Problem 8
/* 8. Create a temporary SAS data set (Random) consisting of 1,000 observations, each
with a random integer from 1 to 5. Make sure that all integers in the range are
equally likely. Run PROC FREQ to test this assumption */
Code:
data a15007.random;
do i=1 to 1000;
x=int(rand('uniform')*5)+1;output ;end;
*here am using rand function to get random value between 1 and 5;
run;
proc freq data=a15007.random;
tables x/missing;run;
Output :
Problem 10
/* 10. Data set Char_Num contains character variables Age and Weight and numeric
variables SS and Zip.
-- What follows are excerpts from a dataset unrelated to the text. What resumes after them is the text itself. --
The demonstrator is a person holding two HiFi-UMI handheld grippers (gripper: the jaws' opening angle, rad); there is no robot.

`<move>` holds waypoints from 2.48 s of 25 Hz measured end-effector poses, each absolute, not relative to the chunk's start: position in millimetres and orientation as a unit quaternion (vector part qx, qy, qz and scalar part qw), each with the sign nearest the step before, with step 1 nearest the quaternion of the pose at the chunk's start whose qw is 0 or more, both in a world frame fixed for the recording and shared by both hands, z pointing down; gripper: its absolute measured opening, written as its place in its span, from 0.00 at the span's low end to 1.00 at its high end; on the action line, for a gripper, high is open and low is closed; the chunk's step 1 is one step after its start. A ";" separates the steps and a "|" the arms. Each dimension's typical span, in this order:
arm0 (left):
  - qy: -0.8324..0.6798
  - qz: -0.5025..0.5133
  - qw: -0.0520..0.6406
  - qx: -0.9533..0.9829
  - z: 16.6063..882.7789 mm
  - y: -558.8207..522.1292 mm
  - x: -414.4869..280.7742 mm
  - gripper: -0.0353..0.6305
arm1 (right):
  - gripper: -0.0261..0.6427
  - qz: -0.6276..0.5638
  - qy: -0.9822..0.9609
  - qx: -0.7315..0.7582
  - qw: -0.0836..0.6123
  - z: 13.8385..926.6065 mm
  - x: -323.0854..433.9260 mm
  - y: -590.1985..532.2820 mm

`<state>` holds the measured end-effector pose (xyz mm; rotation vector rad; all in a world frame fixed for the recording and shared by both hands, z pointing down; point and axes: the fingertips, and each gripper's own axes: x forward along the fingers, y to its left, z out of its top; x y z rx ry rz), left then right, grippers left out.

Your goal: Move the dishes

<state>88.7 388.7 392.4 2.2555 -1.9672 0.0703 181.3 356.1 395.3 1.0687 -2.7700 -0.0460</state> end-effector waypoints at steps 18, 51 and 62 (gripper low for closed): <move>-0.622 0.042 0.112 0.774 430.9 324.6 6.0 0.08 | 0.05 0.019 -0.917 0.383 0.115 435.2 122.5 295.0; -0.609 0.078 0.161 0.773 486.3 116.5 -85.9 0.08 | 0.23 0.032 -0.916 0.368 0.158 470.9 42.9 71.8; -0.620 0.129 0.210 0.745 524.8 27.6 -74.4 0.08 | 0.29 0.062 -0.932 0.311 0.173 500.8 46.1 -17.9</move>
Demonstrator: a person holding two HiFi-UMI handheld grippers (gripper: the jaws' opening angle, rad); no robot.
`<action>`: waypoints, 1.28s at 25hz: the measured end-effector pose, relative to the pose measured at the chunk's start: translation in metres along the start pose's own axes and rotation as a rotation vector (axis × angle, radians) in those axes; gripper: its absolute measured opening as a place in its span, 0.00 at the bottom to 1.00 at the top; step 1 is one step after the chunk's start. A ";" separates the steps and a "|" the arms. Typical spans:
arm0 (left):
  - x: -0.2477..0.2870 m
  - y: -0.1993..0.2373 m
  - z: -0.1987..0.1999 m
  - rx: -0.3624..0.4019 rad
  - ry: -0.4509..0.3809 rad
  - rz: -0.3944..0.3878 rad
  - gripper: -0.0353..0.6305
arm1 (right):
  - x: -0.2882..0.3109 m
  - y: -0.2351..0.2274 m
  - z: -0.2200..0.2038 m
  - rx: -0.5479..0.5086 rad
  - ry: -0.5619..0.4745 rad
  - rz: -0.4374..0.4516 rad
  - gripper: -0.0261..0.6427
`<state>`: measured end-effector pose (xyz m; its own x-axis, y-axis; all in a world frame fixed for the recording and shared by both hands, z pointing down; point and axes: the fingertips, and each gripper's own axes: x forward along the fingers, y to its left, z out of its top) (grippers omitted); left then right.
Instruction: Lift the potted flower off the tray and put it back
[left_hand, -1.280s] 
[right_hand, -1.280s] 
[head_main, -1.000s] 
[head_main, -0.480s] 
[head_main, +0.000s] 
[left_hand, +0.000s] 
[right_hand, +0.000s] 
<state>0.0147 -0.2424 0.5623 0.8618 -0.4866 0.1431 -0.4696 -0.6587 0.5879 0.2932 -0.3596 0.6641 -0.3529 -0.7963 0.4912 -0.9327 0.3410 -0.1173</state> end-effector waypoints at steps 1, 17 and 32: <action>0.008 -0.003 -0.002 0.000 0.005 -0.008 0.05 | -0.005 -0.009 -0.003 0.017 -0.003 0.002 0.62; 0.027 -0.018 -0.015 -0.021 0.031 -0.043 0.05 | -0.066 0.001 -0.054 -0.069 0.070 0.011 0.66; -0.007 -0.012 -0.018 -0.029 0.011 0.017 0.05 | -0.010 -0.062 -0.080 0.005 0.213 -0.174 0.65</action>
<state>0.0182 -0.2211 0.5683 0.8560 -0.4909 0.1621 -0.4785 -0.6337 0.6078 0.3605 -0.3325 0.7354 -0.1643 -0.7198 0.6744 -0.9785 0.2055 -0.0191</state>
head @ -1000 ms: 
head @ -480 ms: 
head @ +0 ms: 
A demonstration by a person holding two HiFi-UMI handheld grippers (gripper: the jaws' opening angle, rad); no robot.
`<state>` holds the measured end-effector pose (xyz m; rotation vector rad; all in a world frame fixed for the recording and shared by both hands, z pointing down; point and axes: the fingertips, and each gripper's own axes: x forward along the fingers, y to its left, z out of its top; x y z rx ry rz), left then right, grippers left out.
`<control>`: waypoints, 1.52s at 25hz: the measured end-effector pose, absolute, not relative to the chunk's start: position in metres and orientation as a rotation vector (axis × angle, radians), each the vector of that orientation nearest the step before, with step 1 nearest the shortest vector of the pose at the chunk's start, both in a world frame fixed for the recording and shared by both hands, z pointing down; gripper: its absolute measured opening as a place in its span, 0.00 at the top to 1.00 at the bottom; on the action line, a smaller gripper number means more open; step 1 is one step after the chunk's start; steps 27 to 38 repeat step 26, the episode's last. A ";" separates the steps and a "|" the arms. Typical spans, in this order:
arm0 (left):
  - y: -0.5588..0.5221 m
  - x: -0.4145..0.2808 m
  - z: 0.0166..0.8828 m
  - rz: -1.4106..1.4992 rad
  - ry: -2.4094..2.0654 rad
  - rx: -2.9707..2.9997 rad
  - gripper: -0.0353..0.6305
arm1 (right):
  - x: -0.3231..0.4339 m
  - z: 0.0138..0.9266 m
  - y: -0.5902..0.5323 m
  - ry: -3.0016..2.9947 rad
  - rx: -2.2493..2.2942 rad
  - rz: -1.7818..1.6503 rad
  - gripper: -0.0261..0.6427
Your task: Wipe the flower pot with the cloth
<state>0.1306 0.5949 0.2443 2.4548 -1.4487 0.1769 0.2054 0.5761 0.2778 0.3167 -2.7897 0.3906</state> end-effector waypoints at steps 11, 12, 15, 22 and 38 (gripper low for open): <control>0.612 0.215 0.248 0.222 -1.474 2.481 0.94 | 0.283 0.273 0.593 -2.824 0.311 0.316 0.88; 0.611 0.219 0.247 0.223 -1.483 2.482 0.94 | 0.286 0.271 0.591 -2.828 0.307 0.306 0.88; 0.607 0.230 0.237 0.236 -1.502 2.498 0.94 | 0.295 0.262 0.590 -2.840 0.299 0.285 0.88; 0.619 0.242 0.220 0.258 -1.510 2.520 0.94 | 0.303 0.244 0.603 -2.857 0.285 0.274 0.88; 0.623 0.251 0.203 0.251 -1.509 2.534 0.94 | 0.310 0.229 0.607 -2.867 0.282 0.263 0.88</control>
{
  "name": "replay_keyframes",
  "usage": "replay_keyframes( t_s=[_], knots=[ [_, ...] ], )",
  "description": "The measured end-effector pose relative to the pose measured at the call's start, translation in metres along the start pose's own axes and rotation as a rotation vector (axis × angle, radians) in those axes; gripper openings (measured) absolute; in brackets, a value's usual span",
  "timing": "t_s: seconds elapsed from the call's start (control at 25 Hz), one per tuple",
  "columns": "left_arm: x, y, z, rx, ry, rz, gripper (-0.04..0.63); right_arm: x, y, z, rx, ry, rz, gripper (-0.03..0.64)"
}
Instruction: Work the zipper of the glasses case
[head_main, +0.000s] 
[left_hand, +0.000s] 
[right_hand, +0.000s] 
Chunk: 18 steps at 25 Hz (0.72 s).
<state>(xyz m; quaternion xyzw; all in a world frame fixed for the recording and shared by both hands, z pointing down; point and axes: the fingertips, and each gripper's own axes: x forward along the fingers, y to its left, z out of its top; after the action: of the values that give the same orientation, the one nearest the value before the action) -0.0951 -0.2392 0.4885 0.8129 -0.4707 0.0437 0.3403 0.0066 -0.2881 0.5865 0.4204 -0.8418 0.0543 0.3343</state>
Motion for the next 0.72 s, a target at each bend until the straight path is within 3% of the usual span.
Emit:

Create a new, temporary SAS data set called Convert with
new variables NumAge and NumWeight that are numeric values of Age and
Weight, respectively, and CharSS and CharZip that are character variables created
from SS and Zip. CharSS should contain leading 0s and dashes in the appropriate
places for Social Security numbers and CharZip should contain leading 0s
Hint: The Z5. format includes leading 0s for the ZIP code */
Code:
*Data set CHAR_NUM;
data a15007.char_num;
input Age $ Weight $ SS Zip;
datalines;
23 155 132423222 08822
56 220 123457777 90210
74 95 012003004 78010
;
data a15007.convert;
set a15007.char_num;
*char_num dataset is present in the blog folder uploaded in dropbox folder;
NumAge = input(Age,8.);
NumWeight = input(weight,8.);
*converting character variables weight and age into numeric variables;
CharSS = put(SS,ssn11.);
CharZip = put(Zip,z5.);
*converting numeric variables SS and Zip into character variables;
run;
proc print data=a15007.convert;
run;
Output :
Problem 12
/* 12. Using the Stocks data set (containing variables Date and Price), compute daily
changes in the prices. Use the statements here to create the plot.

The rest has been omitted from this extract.